Problem details
Start with the first line of the data and end with the line that holds "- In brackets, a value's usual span"; write out each one exactly.
Start of Block
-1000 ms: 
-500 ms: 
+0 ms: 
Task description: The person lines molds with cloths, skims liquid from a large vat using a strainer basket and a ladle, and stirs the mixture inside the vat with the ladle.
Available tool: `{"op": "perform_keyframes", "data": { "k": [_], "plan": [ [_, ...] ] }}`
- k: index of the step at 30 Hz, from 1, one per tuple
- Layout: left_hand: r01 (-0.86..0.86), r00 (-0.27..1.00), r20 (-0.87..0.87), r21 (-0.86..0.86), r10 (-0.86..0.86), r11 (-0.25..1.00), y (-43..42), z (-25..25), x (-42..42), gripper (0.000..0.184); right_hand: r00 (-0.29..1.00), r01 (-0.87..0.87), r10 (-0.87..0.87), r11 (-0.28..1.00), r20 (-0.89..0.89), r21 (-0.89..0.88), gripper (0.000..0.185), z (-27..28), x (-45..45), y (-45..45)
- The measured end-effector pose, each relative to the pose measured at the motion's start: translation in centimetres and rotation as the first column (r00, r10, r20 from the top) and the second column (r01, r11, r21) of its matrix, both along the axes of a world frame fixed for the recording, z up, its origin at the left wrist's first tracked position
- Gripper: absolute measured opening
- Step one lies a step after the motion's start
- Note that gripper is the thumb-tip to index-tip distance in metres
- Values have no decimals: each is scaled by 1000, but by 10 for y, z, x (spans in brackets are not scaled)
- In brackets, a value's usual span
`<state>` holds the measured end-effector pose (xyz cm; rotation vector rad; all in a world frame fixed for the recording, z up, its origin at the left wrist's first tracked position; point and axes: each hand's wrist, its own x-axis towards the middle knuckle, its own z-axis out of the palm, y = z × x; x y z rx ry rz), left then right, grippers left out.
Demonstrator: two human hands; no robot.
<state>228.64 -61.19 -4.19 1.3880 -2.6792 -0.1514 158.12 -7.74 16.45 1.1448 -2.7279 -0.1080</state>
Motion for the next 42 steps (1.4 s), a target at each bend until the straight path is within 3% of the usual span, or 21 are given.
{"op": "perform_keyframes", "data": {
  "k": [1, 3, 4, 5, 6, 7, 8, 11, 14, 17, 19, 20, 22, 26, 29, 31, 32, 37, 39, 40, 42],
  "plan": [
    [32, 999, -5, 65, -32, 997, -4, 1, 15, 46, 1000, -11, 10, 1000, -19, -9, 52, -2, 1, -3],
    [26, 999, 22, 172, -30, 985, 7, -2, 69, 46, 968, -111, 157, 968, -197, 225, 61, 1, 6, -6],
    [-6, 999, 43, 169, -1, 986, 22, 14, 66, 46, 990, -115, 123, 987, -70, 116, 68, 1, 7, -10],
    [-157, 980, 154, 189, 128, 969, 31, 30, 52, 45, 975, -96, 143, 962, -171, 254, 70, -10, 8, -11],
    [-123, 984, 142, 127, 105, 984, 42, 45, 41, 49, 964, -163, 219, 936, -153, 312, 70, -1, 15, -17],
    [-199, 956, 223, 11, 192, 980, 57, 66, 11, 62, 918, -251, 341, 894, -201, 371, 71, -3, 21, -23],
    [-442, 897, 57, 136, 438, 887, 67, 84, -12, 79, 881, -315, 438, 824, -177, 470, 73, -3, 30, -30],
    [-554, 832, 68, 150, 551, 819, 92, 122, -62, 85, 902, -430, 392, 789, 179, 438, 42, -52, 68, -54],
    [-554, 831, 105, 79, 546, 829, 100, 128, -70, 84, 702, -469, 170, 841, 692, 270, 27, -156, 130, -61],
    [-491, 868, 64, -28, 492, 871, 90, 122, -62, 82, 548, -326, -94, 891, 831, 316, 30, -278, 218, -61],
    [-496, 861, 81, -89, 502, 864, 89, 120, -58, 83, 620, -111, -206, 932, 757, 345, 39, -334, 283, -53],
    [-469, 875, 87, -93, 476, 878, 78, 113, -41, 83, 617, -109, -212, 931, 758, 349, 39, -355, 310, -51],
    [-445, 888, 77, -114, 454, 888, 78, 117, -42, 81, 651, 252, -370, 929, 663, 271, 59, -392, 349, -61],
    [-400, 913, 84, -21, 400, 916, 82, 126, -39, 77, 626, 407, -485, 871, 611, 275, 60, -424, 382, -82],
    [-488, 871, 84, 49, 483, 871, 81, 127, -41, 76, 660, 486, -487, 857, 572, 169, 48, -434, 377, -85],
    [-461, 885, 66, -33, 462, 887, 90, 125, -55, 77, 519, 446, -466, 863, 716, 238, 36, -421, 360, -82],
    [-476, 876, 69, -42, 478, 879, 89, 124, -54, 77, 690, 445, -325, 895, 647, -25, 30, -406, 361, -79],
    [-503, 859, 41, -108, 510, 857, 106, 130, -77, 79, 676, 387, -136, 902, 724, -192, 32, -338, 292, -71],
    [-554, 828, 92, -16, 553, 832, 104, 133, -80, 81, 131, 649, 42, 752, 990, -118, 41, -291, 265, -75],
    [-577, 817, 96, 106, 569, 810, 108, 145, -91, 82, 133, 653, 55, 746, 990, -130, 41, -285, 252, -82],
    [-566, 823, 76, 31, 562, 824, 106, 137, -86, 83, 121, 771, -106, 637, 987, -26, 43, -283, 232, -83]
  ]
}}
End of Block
Final answer
-1000 ms: 
-500 ms: 
+0 ms: 
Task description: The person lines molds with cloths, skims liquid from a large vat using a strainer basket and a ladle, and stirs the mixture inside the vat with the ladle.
Available tool: `{"op": "perform_keyframes", "data": { "k": [_], "plan": [ [_, ...] ] }}`
- k: index of the step at 30 Hz, from 1, one per tuple
- Layout: left_hand: r01 (-0.86..0.86), r00 (-0.27..1.00), r20 (-0.87..0.87), r21 (-0.86..0.86), r10 (-0.86..0.86), r11 (-0.25..1.00), y (-43..42), z (-25..25), x (-42..42), gripper (0.000..0.184); right_hand: r00 (-0.29..1.00), r01 (-0.87..0.87), r10 (-0.87..0.87), r11 (-0.28..1.00), r20 (-0.89..0.89), r21 (-0.89..0.88), gripper (0.000..0.185), z (-27..28), x (-45..45), y (-45..45)
- The measured end-effector pose, each relative to the pose measured at the motion's start: translation in centimetres and rotation as the first column (r00, r10, r20 from the top) and the second column (r01, r11, r21) of its matrix, both along the axes of a world frame fixed for the recording, z up, its origin at the left wrist's first tracked position
- Gripper: absolute measured opening
- Step one lies a step after the motion's start
- Note that gripper is the thumb-tip to index-tip distance in metres
- Values have no decimals: each is scaled by 1000, but by 10 for y, z, x (spans in brackets are not scaled)
- In brackets, a value's usual span

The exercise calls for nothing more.